Post by Caracter / Redsky

What's pretraining?

jul 22, 2025, 10:15 pm • 0 0

Replies

the training that comes before the training

jul 22, 2025, 10:21 pm • 3 0 • view

KIDDING! it’s the biggest phase of LLM training. like when GPT4 famously cost $100M, most of they was on pretraining these days a lot more post training is mixed in, but pretraining is still very large

jul 22, 2025, 10:21 pm • 1 0 • view

in my mind(prob oversimplified): making a LLM is: -Get training data - Clean it - Make the model try and predict next token base on preceding tokens. Reward when right. Repeat - Tune the models to human preferences. What part would pretraining of that be?

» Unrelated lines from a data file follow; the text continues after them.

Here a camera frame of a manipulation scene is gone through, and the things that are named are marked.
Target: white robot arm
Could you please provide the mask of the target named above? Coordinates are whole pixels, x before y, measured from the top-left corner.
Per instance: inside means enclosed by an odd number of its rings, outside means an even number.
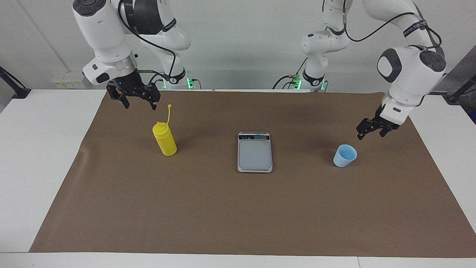
[[[75,0],[73,13],[96,54],[83,73],[95,85],[109,81],[107,89],[113,100],[128,108],[127,96],[136,96],[150,102],[153,109],[160,100],[155,84],[142,82],[123,26],[157,55],[167,88],[189,88],[188,73],[174,50],[188,49],[191,38],[177,25],[169,0]]]
[[[380,56],[377,70],[391,86],[375,118],[366,118],[357,127],[359,139],[378,129],[382,129],[382,137],[398,129],[410,111],[438,83],[446,69],[444,53],[439,47],[441,40],[439,44],[434,42],[430,34],[433,30],[428,27],[415,3],[411,0],[362,2],[370,17],[399,27],[408,46],[390,48]],[[301,42],[303,52],[309,57],[302,73],[303,86],[319,88],[327,68],[324,54],[348,46],[350,38],[347,33],[347,12],[351,5],[352,0],[325,1],[323,18],[326,30],[309,34]]]

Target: black stand
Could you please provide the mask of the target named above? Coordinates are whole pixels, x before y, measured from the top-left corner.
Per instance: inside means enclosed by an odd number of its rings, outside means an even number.
[[[15,91],[15,95],[12,99],[24,99],[31,92],[31,89],[29,88],[19,87],[2,67],[0,67],[0,77]]]
[[[473,85],[476,84],[476,75],[473,76],[466,84],[463,85],[458,91],[456,91],[453,95],[446,95],[446,100],[450,103],[457,103],[459,97],[466,93]]]

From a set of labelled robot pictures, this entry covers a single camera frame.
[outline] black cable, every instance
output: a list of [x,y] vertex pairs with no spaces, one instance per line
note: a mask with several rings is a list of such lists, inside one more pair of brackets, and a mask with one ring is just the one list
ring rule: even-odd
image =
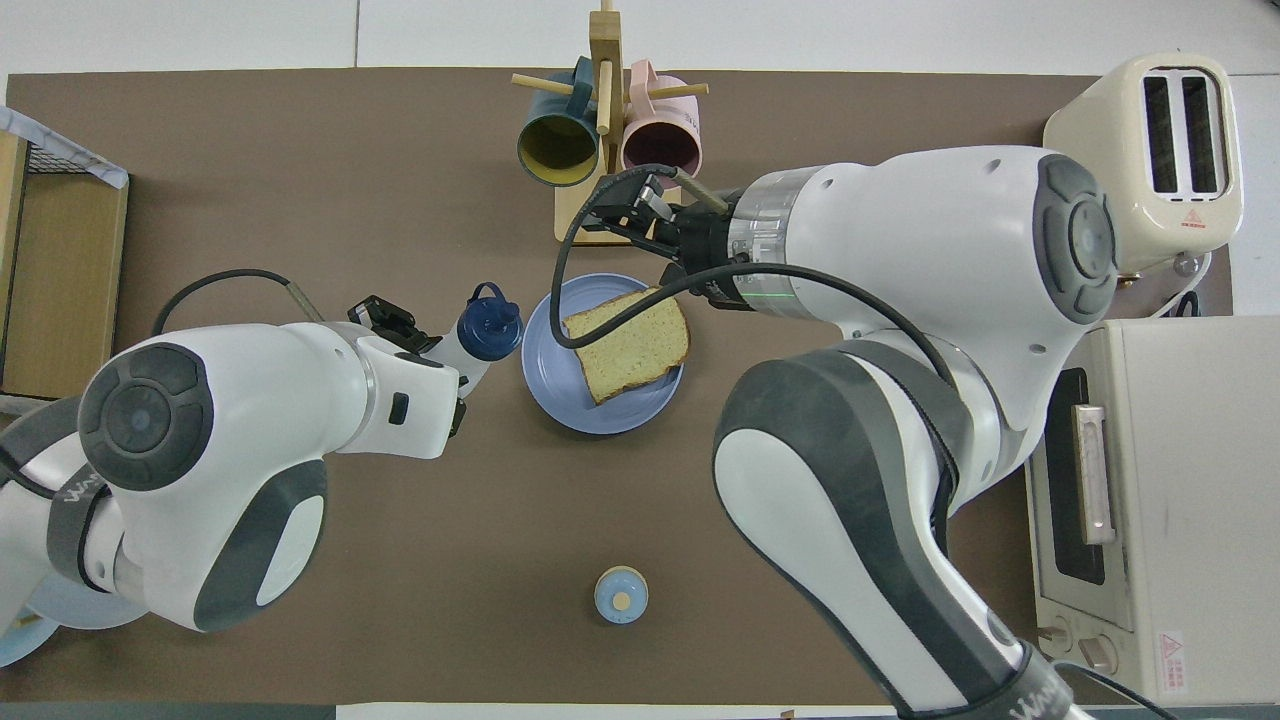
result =
[[1121,696],[1124,696],[1124,697],[1126,697],[1126,698],[1137,702],[1138,705],[1146,707],[1147,710],[1155,712],[1160,717],[1164,717],[1165,720],[1179,720],[1179,717],[1176,715],[1174,715],[1172,712],[1165,710],[1164,707],[1160,707],[1155,702],[1147,700],[1138,691],[1135,691],[1135,689],[1125,685],[1124,683],[1121,683],[1119,680],[1108,678],[1108,676],[1103,675],[1102,673],[1098,673],[1097,670],[1094,670],[1092,667],[1085,667],[1084,665],[1079,665],[1076,662],[1071,662],[1070,660],[1055,660],[1052,662],[1052,665],[1053,665],[1053,669],[1057,670],[1059,673],[1061,673],[1062,670],[1071,670],[1074,673],[1079,673],[1079,674],[1084,675],[1085,678],[1089,678],[1091,680],[1093,680],[1096,683],[1103,684],[1103,685],[1111,688],[1112,691],[1120,693]]
[[205,275],[198,281],[175,292],[174,296],[169,299],[169,302],[165,302],[164,307],[161,307],[160,313],[156,315],[156,322],[152,323],[151,325],[151,337],[155,337],[164,332],[164,324],[165,322],[169,320],[169,314],[173,313],[174,307],[177,307],[179,302],[186,300],[188,295],[196,292],[197,290],[205,286],[212,284],[219,281],[225,281],[229,278],[266,278],[269,281],[275,281],[283,284],[289,291],[289,295],[292,295],[293,299],[298,302],[298,305],[302,306],[303,313],[307,313],[307,315],[311,316],[315,311],[315,309],[311,307],[311,304],[306,301],[306,296],[302,296],[302,292],[297,288],[297,286],[294,286],[289,281],[289,278],[285,278],[284,275],[273,273],[271,270],[259,270],[257,268],[239,268],[234,270],[223,270],[221,273]]
[[1178,301],[1178,309],[1174,310],[1174,318],[1201,318],[1199,309],[1199,295],[1194,290],[1187,291],[1181,300]]
[[26,489],[27,492],[38,495],[45,500],[54,498],[54,491],[37,483],[36,480],[31,479],[31,477],[28,477],[26,473],[23,473],[22,468],[18,466],[18,461],[14,460],[13,455],[9,455],[9,451],[4,448],[0,448],[0,469],[3,469],[5,474],[8,474],[9,478],[13,479],[13,482],[18,483],[18,486]]
[[564,266],[568,264],[568,254],[570,250],[573,249],[573,237],[577,236],[577,231],[582,225],[582,220],[585,220],[586,215],[591,211],[591,209],[595,208],[595,204],[599,201],[604,191],[609,190],[618,182],[637,174],[659,174],[673,178],[676,177],[676,168],[672,168],[669,165],[658,165],[658,164],[636,165],[634,168],[622,170],[616,176],[611,176],[602,179],[600,184],[596,186],[595,191],[586,200],[582,208],[577,211],[577,215],[573,217],[573,222],[570,223],[568,225],[568,232],[566,232],[564,241],[561,243],[559,255],[556,258],[556,272],[552,275],[552,295],[550,295],[550,313],[549,313],[552,337],[556,338],[556,342],[559,343],[561,347],[575,350],[579,347],[585,347],[588,345],[591,345],[593,342],[612,333],[613,331],[622,327],[622,324],[627,323],[628,320],[644,313],[645,310],[653,307],[654,305],[662,302],[663,300],[667,300],[668,297],[675,297],[680,292],[701,286],[712,281],[722,281],[739,275],[758,275],[758,274],[786,275],[786,277],[815,282],[827,286],[829,288],[837,290],[840,292],[844,292],[845,295],[854,297],[855,300],[867,305],[868,307],[876,310],[886,319],[888,319],[890,323],[901,329],[902,333],[906,334],[906,337],[910,338],[911,342],[914,342],[915,346],[920,348],[920,351],[928,359],[929,365],[933,366],[933,370],[938,374],[938,377],[941,377],[951,388],[956,387],[955,377],[951,374],[951,369],[947,366],[946,361],[942,359],[942,355],[938,352],[938,350],[933,346],[933,343],[928,341],[924,333],[915,327],[915,324],[908,320],[901,313],[895,310],[893,306],[884,302],[879,297],[872,295],[867,290],[863,290],[861,287],[858,287],[845,279],[829,275],[820,270],[801,268],[799,265],[785,265],[781,263],[736,263],[731,265],[721,265],[718,268],[709,268],[707,270],[701,270],[691,275],[685,275],[678,281],[662,286],[658,290],[658,292],[643,297],[640,301],[632,304],[630,307],[627,307],[622,313],[618,313],[609,320],[605,320],[604,323],[602,323],[599,327],[586,333],[585,336],[579,338],[567,337],[563,333],[563,331],[561,331],[561,287],[564,283]]

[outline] mug handle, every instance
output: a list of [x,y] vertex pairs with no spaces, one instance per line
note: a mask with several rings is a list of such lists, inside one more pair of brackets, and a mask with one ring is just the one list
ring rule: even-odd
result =
[[568,96],[568,105],[564,111],[575,118],[586,115],[588,105],[591,102],[591,94],[595,92],[595,78],[591,59],[580,56],[573,68],[573,92]]
[[649,87],[658,86],[658,73],[653,69],[653,63],[648,59],[636,60],[631,65],[631,106],[636,118],[652,118],[654,115],[653,99],[649,97]]

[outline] blue plate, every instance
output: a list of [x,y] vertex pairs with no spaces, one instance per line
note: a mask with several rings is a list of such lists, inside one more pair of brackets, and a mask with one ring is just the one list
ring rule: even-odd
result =
[[[635,278],[613,273],[576,277],[561,290],[561,316],[590,310],[607,300],[646,287],[646,283]],[[586,378],[582,377],[577,355],[561,347],[552,337],[550,304],[552,296],[548,295],[534,309],[520,351],[529,392],[548,415],[575,430],[608,436],[648,423],[676,395],[680,377],[685,372],[684,365],[673,368],[659,380],[595,405],[591,392],[586,389]]]

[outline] blue bottle cap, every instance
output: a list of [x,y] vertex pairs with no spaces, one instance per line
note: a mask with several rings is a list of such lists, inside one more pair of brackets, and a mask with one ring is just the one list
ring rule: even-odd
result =
[[595,582],[595,610],[614,625],[635,623],[649,607],[649,584],[635,568],[609,568]]
[[[480,297],[486,287],[493,297]],[[463,350],[476,360],[494,363],[520,346],[525,323],[520,319],[520,306],[508,302],[497,284],[480,283],[458,316],[457,331]]]

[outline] circular joint cap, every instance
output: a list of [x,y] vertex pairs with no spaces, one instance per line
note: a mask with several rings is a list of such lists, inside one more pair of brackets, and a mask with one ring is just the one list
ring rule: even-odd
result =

jul 23, 2025, 11:34 am • 0 0 • view

that’s actually pretty good. the “predict next token” is pretraining. preferences is post training data is kind of an ever-present problem throughout the process

jul 23, 2025, 11:36 am • 1 0 • view

I knew what post-training meant but not pretraining 😅 on data, I guess model makers mostly reuse what they already collected?

jul 23, 2025, 5:32 pm • 0 0 • view

for data I asked because even models with a cutoff date supposedly in 2025 (like Gemini 2.5 in January) will often default to 2024 or even earlier knowledge. So maybe this is because most training data is <2023?

jul 23, 2025, 5:48 pm • 0 0 • view